WHAT YOU WILL DO
The records below are to be restated word for word, with their images omitted.

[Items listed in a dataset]
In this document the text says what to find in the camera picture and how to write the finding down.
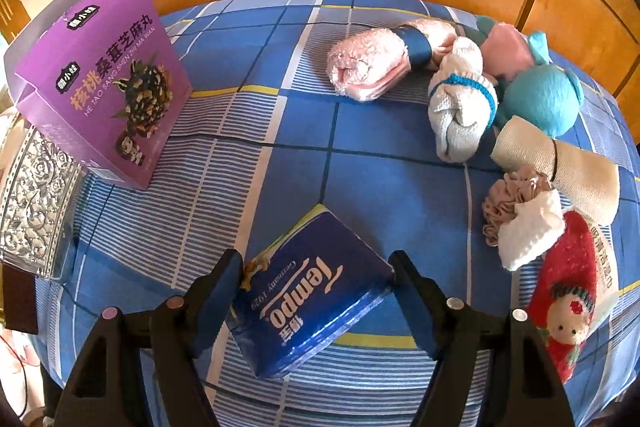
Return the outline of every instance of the tissue pack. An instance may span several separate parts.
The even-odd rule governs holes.
[[[281,378],[379,304],[392,277],[319,204],[245,265],[226,322],[255,376]]]

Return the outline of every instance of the white towel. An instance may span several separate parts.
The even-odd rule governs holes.
[[[429,121],[438,157],[450,163],[468,160],[498,107],[494,86],[482,76],[480,48],[473,41],[456,39],[431,79],[429,94]]]
[[[498,254],[509,271],[530,263],[551,248],[564,232],[557,189],[540,192],[526,203],[516,203],[516,217],[498,230]]]

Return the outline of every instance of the box lid flap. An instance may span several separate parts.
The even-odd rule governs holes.
[[[24,94],[28,94],[30,90],[26,87],[29,86],[27,81],[23,80],[15,74],[15,70],[18,64],[28,53],[35,42],[51,25],[62,17],[69,8],[79,3],[81,0],[53,0],[49,5],[38,13],[27,24],[18,36],[9,45],[4,53],[4,72],[6,73],[6,82],[9,87],[9,95],[14,101],[14,104],[18,103],[18,100]]]

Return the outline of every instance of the bed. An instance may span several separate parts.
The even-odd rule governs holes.
[[[466,164],[436,156],[426,103],[429,75],[410,74],[373,103],[337,97],[329,47],[372,26],[473,15],[420,0],[220,0],[167,15],[193,95],[146,191],[88,176],[79,196],[74,273],[38,281],[36,350],[60,384],[98,314],[155,308],[210,271],[225,248],[251,259],[324,203],[376,252],[408,252],[447,296],[505,314],[524,306],[540,263],[512,275],[482,236],[481,203],[502,175],[484,134]],[[592,335],[566,384],[584,425],[635,378],[640,344],[640,158],[615,99],[574,64],[585,103],[562,140],[608,156],[620,170],[620,207],[602,227],[618,263],[620,299]],[[462,425],[478,418],[489,353],[479,353]],[[143,353],[157,426],[168,425]],[[252,377],[222,331],[196,363],[222,425],[409,425],[433,371],[398,304],[388,298],[283,381]]]

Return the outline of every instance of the pink cloth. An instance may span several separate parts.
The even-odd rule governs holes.
[[[503,75],[508,82],[533,66],[529,44],[514,26],[504,22],[491,29],[480,51],[486,73]]]
[[[418,19],[407,24],[427,37],[432,52],[430,66],[437,69],[442,57],[452,49],[456,30],[436,19]],[[374,28],[334,44],[326,66],[335,90],[359,102],[375,100],[410,70],[404,42],[386,28]]]

TASK ANSWER
In this document the text says what to find in the camera picture and how to write the finding down.
Return the outline of every instance of the tissue pack. An instance may span several separate parts.
The even-odd rule governs holes.
[[[281,378],[379,304],[392,277],[319,204],[245,265],[226,322],[255,376]]]

Return the outline of every instance of the white towel. An instance may span several separate parts.
The even-odd rule governs holes.
[[[429,121],[438,157],[450,163],[468,160],[498,107],[494,86],[482,76],[480,48],[473,41],[456,39],[431,79],[429,94]]]
[[[498,254],[509,271],[530,263],[551,248],[564,232],[557,189],[540,192],[526,203],[516,203],[516,217],[498,230]]]

Return the outline of every instance of the box lid flap. An instance may span several separate parts.
The even-odd rule governs holes.
[[[24,94],[28,94],[30,90],[26,87],[29,86],[27,81],[23,80],[15,74],[15,70],[18,64],[28,53],[35,42],[51,25],[62,17],[69,8],[79,3],[81,0],[53,0],[49,5],[38,13],[27,24],[18,36],[9,45],[4,53],[4,72],[6,73],[6,82],[9,87],[9,95],[14,101],[14,104],[18,103],[18,100]]]

Return the outline of every instance of the bed. An instance may span several separate parts.
The even-odd rule governs holes.
[[[466,164],[436,156],[426,103],[429,75],[410,74],[373,103],[337,97],[329,47],[372,26],[473,15],[420,0],[220,0],[167,15],[193,95],[146,191],[88,176],[79,196],[74,273],[38,281],[36,350],[60,384],[98,314],[155,308],[210,271],[225,248],[251,259],[324,203],[376,252],[408,252],[447,296],[505,314],[524,306],[540,263],[512,275],[482,236],[481,203],[502,175],[484,134]],[[592,335],[566,384],[584,425],[635,378],[640,344],[640,158],[615,99],[574,64],[585,103],[562,140],[608,156],[620,170],[620,207],[602,227],[618,263],[620,299]],[[462,425],[478,418],[489,353],[479,353]],[[143,353],[157,426],[168,425]],[[252,377],[222,331],[196,363],[222,425],[409,425],[433,371],[398,304],[388,298],[283,381]]]

Return the outline of every instance of the pink cloth. An instance may span several separate parts.
The even-odd rule governs holes.
[[[503,75],[508,82],[533,66],[529,44],[514,26],[504,22],[491,29],[480,51],[486,73]]]
[[[418,19],[407,24],[427,37],[432,52],[430,66],[437,69],[442,57],[452,49],[456,30],[436,19]],[[374,28],[334,44],[326,66],[335,90],[359,102],[375,100],[410,70],[404,42],[386,28]]]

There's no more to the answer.